And to be clear, that’s not a criticism. There’ll be a Polestar Engineered variant of the V60 along in due course with higher performance and a more engaging chassis to take the fight to hotter German rivals, but in the meantime the V60 is a compelling alternative to the less exciting versions of A4 Avants, 3-series Tourings and C-class estates.

For one, the cabin is tastefully appointed, well-constructed, quiet, and as we’ve come to expect from Volvos, the seats are among the best on the market for spending hours in at a time, aided by a wide range of adjustment for the seats and steering wheel. Neither the TFT display nor the infotainment set-up are quite the best in class (Audi probably takes the edge here thanks to its Virtual Cockpit option) but you do get a head-up display and with more familiarity the unusual portrait touchscreen should be easy enough to fathom.

Out on the road you’re struck by the light controls, with a featherweight feel to the throttle pedal, strong but relatively soft brakes, and friction-free (and feedback-free) steering. It’s certainly not a car that encourages you to press on from the outset, even when the driving mode switch is rotated to Dynamic and you’re granted extra steering weight, better throttle response and (on some models) firmer damping, not least because the step up from Comfort feels relatively small.

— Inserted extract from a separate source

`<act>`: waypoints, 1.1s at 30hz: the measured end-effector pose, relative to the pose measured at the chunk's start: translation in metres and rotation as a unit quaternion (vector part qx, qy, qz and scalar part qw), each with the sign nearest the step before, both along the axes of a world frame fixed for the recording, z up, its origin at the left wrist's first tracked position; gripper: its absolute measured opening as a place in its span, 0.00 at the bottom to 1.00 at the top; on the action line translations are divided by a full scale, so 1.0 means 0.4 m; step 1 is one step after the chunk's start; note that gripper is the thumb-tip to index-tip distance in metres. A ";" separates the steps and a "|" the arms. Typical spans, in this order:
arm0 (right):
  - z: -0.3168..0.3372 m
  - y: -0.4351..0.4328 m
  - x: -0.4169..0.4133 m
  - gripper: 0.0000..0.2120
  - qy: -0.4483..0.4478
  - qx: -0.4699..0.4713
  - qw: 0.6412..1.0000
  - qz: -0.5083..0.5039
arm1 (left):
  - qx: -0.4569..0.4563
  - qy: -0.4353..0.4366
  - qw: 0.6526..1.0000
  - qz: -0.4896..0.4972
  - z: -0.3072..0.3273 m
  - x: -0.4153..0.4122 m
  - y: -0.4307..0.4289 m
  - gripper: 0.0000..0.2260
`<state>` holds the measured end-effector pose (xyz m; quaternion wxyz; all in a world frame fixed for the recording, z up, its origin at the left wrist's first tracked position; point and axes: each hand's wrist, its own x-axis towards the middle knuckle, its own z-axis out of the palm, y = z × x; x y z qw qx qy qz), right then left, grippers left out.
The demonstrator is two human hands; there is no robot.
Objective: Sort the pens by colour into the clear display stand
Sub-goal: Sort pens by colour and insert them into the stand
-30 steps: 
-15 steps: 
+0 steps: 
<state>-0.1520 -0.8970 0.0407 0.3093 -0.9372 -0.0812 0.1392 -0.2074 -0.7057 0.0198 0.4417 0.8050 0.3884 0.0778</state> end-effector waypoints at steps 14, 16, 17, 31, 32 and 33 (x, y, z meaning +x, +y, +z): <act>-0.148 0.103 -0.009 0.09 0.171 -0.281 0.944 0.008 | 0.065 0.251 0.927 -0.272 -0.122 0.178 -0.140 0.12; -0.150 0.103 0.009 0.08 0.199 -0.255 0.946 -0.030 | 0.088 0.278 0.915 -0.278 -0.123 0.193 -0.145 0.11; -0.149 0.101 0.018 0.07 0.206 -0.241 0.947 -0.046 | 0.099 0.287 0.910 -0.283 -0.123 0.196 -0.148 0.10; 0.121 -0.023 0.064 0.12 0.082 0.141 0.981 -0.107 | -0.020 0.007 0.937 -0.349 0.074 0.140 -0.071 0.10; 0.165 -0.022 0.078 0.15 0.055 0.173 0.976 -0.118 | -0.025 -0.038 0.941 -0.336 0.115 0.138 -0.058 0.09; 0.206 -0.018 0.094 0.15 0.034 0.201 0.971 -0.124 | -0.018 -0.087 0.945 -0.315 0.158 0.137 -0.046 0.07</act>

However, the chassis can cope with harder driving, and while body control isn’t quite in the same league as those German alternatives can manage – the V60 takes a moment to compose itself over undulations and in quick changes of direction – the trade-off is a ride quality that betters any of those, feeling long-legged on the motorway and cosseting on more broken surfaces.

Importantly, it does feel like a good basis for an eventual performance model, with a solid feel to the structure and no glaring flaws in its dynamics. For the time being, it’s simply a refined, comfortable and handsome family wagon – and infinitely preferable to any of the crossovers you might consider as alternatives.